Studio album by Marco Antonio Solís
- Released: May 13, 2003
- Recorded: 2002–2003
- Studio: Track Record Studio (North Hollywood, California); WaterSound Studio (Studio City, California);
- Genre: Latin pop; Mariachi; Cumbia;
- Length: 35:04
- Label: Fonovisa
- Producer: Homero Patrón

Marco Antonio Solís chronology
| Más de Mi Alma (2001) | Tu Amor o Tu Desprecio (2003) | Razón de Sobra (2004) |

Singles from Tu Amor o Tu Desprecio
- "Tu Amor o Tu Desprecio" Released: March 24, 2003; "Que Te Quieran Más Que Yo" Released: July 28, 2003; "Más Que Tu Amigo" Released: October 13, 2003; "Prefiero Partir" Released: January 5, 2004;

= Tu Amor o Tu Desprecio =

Tu Amor o Tu Desprecio (English: Your Love or Your Disdain) is the fifth studio album recorded by Mexican singer-songwriter Marco Antonio Solís.

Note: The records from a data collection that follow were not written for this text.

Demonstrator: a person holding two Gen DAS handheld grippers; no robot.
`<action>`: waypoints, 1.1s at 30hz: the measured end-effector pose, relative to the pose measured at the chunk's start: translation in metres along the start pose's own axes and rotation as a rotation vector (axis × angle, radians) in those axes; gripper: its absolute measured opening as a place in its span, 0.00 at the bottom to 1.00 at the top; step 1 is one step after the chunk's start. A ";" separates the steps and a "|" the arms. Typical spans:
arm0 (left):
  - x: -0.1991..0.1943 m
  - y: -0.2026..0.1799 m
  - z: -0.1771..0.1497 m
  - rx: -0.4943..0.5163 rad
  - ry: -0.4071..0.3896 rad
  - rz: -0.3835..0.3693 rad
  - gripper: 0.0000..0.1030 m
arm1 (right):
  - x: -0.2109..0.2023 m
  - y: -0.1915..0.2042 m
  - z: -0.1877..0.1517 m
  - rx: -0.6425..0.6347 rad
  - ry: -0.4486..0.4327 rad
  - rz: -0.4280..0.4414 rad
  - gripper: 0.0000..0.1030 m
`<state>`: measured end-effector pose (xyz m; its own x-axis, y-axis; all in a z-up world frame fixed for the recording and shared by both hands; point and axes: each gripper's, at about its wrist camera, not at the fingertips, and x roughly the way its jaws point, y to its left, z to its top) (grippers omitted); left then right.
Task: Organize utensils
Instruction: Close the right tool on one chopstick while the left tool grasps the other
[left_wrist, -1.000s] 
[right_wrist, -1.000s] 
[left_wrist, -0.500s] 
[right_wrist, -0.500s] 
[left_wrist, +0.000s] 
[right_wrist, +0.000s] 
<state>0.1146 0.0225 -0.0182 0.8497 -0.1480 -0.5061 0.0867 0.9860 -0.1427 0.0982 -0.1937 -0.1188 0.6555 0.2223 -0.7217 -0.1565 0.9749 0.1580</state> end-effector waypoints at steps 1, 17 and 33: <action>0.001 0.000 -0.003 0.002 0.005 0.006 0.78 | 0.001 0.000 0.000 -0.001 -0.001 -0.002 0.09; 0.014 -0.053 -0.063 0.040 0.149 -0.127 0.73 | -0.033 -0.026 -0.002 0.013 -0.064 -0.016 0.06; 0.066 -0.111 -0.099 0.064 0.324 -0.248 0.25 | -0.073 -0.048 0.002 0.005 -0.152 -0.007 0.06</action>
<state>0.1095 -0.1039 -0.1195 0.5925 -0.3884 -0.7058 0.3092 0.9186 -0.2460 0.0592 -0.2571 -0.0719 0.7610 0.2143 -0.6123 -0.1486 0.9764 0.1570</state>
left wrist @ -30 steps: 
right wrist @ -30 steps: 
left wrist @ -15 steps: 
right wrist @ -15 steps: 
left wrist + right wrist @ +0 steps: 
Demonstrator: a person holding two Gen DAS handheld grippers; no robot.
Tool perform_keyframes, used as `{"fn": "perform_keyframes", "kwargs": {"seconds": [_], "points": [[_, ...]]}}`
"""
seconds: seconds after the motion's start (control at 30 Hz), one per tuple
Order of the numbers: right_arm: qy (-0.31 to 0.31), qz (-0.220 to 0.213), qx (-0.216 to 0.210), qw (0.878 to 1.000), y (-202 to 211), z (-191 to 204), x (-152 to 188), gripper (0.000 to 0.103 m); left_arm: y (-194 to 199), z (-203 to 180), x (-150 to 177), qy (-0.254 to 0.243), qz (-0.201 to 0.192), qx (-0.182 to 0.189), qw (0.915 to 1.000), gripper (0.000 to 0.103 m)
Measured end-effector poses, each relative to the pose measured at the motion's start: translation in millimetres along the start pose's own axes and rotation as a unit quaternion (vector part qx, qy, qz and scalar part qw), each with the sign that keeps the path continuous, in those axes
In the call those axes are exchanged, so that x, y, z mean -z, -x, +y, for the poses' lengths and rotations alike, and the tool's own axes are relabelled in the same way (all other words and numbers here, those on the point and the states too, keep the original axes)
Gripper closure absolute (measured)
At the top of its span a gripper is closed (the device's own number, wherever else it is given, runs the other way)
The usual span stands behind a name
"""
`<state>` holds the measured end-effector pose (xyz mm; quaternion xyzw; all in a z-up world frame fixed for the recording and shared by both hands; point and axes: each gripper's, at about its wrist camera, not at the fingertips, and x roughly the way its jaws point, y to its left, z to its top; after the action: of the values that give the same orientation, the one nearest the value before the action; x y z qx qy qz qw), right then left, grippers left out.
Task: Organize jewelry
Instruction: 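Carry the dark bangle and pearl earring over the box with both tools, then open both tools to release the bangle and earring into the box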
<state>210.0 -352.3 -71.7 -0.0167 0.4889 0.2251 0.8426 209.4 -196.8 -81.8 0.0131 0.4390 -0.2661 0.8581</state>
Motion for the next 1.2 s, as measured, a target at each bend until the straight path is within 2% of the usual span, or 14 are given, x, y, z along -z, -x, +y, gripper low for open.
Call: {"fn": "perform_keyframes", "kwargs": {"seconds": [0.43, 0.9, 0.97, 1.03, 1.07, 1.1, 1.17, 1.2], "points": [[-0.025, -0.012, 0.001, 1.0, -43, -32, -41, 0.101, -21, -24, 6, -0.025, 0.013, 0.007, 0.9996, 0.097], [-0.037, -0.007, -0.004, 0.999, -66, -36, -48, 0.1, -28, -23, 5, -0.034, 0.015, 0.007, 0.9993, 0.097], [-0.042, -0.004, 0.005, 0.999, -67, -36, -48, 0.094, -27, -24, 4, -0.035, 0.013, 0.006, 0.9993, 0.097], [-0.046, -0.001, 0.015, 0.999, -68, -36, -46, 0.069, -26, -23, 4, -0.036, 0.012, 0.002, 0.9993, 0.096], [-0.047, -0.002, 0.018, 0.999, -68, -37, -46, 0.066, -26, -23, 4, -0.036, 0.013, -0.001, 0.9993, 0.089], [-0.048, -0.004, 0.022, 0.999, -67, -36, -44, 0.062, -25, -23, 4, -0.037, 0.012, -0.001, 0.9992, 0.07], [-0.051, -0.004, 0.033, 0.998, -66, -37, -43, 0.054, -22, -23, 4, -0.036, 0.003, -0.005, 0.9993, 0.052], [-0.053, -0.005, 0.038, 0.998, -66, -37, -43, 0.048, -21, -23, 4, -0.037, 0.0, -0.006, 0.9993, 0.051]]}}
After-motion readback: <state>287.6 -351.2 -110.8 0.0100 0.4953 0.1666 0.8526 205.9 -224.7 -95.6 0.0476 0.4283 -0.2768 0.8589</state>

It was released by Fonovisa Records on May 13, 2003 (see 2003 in music). The album became his third number-one hit as a solo artist on the Billboard Top Latin Albums chart, won a Latin Grammy Award for Best Regional Mexican Song and won Album of the Year at Premio Lo Nuestro 2004. "Más Que Tu Amigo" served as the opening theme for the telenovela Velo de novia (2003), produced by Juan Osorio starring Susana González and Eduardo Santamarina.

==Track listing==

All songs written and composed by Marco Antonio Solís except where noted

| No. | Title | Length |
|---|---|---|
| 1. | "Tu Amor o Tu Desprecio" | 3:14 |
| 2. | "Con la Vida Comprada" | 3:36 |
| 3. | "El Milagrito" | 3:34 |
| 4. | "Que Te Quieran Mas Que Yo" | 4:19 |
| 5. | "El Diablillo" | 3:45 |
| 6. | "Ni Alla Donde Te Fuiste" | 2:21 |
| 7. | "Más Que Tu Amigo" | 3:29 |
| 8. | "Te Me Vas" | 3:50 |
| 9. | "Prefiero Partir" | 3:32 |
| 10. | "Las Noches Las Hago Dias" (written by Rafael Rosales Briseño) | 2:53 |

==Credits and personnel==
This information from Allmusic.
- Homero Patrón — Piano, arranger, producer, direction, synthesizer
- Marco Antonio Solís – Direction, assistant arranger, realization
- David Appelt — Mixing
- Carlos Castro – Assistant engineer, mixing
- Marco Gamboa – Editing, digital sequencing, copyist
- Ron McMaster — Mastering
- Víctor Aguilar – Drums
- José Guadalupe Alfaro — Vihuela
- Luis Conte — Latin percussion
- Pedro Iniguez — Accordion
- Abraham Laboriel – Electric bass
- Jorge Moraga — Strings, string coordinator
- Ramon Stagnaro – Guitar, requinto
- David Corpus – vocals
- Ismael Gallegos – Vocals
- Bolero Soul – Vocals
- Arturo Gutiérrez – Vocals
- José Luis Gutiérrez – Vocals

==Chart performance==

| Chart (2003) | Peak position |
|---|---|
| US Billboard Top Latin Albums | 1 |
| US Billboard Regional/Mexican Albums | 1 |
| US Billboard 200 | 54 |

==Sales and certifications==

| Region | Certification | Certified units/sales |
| Argentina (CAPIF) | Platinum | 40,000^{^} |
| Central America (CFC) | Gold | 10,000 |
| Mexico (AMPROFON) | Platinum | 150,000^{^} |
| United States (RIAA) | 4× Platinum (Latin) | 400,000^{^} |
^{^} Shipments figures based on certification alone.